雪,这次不再变成雨,在窗外,坐住,越积越厚,它不停歇地连续下了半个多月,让气温一下降到了-8度以下,让房檐上挂满冰溜子。冷就是冷,冷的时候,那冷里不存在任何情愫的。
其实,我们没有意识到,冷是从冷到这个难以承受的程度之前就一点一点开始了的,从我们心理没有承受的准备时开始就开始了的,于是,才添入了冬日的忧思,才感到旧事成堆,才让事情、问题、时间和地点,都和自己一起入冬。于是,才让冷里透着一种烦恼和痛苦的味道。于是,感触颇多。
其实,冷和痛苦的深浅与我的本意相去不远。冷是一件事,痛苦是另一件。《佛经》里讲,“无知就是痛苦”,很多情况下的痛苦是因为自己不知,当你知道了,便可在雪天里堆雪人,就会把某种痛苦当成一种享受。这时,我才意识到磨难在我们的一生里,就像一场无法躲过的风雪一样,磨难是人生无法躲避的一件事,每个人的一生里,多多少少总会碰到各种不同磨难。其实,磨难也是人生需要的一件事,那么,不如享受无法回避的痛苦。
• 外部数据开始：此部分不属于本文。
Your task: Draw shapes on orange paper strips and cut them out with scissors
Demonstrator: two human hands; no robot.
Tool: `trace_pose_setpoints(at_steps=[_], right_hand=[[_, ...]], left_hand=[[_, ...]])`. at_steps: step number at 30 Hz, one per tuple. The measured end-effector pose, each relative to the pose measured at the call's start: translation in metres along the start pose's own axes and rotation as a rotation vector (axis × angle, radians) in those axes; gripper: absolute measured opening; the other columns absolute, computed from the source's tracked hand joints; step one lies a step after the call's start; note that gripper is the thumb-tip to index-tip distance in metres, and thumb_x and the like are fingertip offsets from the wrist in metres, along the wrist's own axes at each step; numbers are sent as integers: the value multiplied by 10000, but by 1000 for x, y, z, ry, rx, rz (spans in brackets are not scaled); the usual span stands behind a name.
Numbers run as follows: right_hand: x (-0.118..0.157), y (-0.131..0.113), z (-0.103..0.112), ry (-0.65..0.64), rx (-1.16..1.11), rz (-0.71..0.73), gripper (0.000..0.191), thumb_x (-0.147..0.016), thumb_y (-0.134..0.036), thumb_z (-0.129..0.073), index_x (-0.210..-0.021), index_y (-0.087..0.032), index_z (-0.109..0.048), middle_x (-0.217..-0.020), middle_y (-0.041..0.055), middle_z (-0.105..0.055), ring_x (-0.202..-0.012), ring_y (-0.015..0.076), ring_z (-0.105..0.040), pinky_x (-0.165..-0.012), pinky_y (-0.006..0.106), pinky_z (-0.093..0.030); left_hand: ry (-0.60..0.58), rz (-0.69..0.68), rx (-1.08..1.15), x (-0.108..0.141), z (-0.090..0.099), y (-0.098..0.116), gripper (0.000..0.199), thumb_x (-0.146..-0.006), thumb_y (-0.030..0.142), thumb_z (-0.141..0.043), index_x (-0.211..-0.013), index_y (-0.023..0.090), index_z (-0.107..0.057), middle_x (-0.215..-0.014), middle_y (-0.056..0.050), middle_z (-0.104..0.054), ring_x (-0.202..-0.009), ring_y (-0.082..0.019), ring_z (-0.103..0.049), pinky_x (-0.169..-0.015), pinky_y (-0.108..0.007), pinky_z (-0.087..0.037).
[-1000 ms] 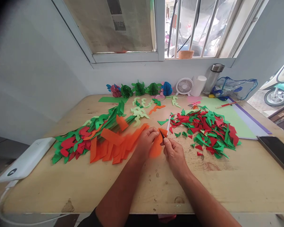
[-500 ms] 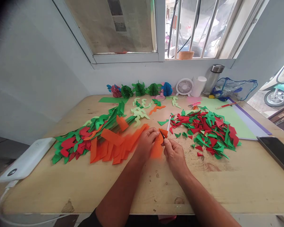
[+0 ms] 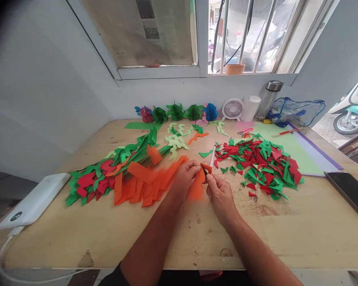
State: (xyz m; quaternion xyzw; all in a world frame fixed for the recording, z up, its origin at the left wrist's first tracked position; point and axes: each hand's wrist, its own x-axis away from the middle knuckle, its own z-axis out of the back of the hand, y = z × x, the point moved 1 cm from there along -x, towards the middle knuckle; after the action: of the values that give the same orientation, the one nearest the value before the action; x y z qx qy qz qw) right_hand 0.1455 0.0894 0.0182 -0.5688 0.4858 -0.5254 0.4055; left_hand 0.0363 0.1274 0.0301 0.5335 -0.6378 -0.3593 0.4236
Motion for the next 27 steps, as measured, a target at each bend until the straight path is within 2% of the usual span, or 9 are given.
trace_pose_setpoints(at_steps=[11,27], right_hand=[[-1,4,1,8,-6,-11,461,-713,-648,-618,-673,-197,-535,-407,-102,-305,-372,61,-195,-363,216,-126],[-1,3,1,-6,18,-12,488,-699,-673,-614,-684,-190,-545,-415,-100,-317,-372,58,-197,-364,213,-123]], left_hand=[[-6,7,-18,0,2,1,160,-627,269,-601,-574,178,-480,-539,40,-480,-497,-90,-448,-509,-221,-393],[-4,-9,-67,-1,3,4,164,-608,271,-598,-540,179,-479,-524,38,-470,-506,-88,-426,-500,-212,-375]])
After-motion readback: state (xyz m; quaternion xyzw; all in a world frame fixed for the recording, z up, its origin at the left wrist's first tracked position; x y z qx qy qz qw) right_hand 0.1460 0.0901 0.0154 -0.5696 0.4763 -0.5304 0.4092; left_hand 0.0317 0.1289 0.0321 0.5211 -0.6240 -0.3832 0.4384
下班了。报社门口等了很久,没有公交车经过,也没有空的出租车经过。那条路上,路面很滑,四周没有同伴,心里却一直不肯放弃。站在冰天雪地里,感受着冷。冷风一阵一阵吹过脸庞。
一阵冷风刮过,才意识到,其实生活在城市里的人,并没有多少机会和时间这样站在冰天雪地里感受这一片天寒地冻,感受这寒冷无处不在的感觉,站在寒冷中深思。人在温暖舒适时容易安然入睡,而在寒冷困顿时,容易进入一种较为冷静的思考状态。快乐往往是在迷糊时,清醒时却是的。
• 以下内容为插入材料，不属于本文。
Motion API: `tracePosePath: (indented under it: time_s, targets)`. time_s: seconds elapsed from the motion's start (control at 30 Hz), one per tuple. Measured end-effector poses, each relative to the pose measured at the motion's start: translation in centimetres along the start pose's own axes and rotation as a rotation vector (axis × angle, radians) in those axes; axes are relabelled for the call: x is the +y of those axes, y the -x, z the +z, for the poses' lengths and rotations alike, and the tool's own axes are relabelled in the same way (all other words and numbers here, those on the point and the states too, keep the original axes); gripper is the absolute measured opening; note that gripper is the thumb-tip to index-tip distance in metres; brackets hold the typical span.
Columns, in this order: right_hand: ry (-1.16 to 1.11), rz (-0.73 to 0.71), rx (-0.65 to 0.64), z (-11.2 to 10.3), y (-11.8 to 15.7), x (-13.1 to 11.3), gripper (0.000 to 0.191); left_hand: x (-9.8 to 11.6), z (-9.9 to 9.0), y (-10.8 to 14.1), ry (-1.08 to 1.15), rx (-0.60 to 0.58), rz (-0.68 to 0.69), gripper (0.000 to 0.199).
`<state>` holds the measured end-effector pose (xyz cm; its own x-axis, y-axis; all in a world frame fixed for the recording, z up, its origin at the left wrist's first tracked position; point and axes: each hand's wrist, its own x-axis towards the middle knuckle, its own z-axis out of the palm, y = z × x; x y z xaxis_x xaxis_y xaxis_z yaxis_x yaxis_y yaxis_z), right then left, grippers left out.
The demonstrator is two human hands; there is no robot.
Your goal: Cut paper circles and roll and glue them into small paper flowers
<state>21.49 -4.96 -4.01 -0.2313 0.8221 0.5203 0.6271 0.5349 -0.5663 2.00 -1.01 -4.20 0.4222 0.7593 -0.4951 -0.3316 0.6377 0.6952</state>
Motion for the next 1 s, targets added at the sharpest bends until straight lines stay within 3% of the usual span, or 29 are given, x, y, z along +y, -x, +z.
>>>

一阵冷风刮过,想起女友YPP,在我们未见面的这段时间里,她多了一份与丈夫吵架、冷战、分居、离异的痛苦经历。我说你怎么不告诉我呢,让我帮帮你。她说你那么忙,既是说了你也没时间没心思管的,有些事是要自己承受的。她说那个男人:“他简直像个魔鬼,他是我的地狱!”是的,一个人,可以给另一个人带来一个冰天雪地。你或者走开,或者承受。当你无法选择走开时,你只有让自己变得,坚强地去独自面对那个冰天雪地。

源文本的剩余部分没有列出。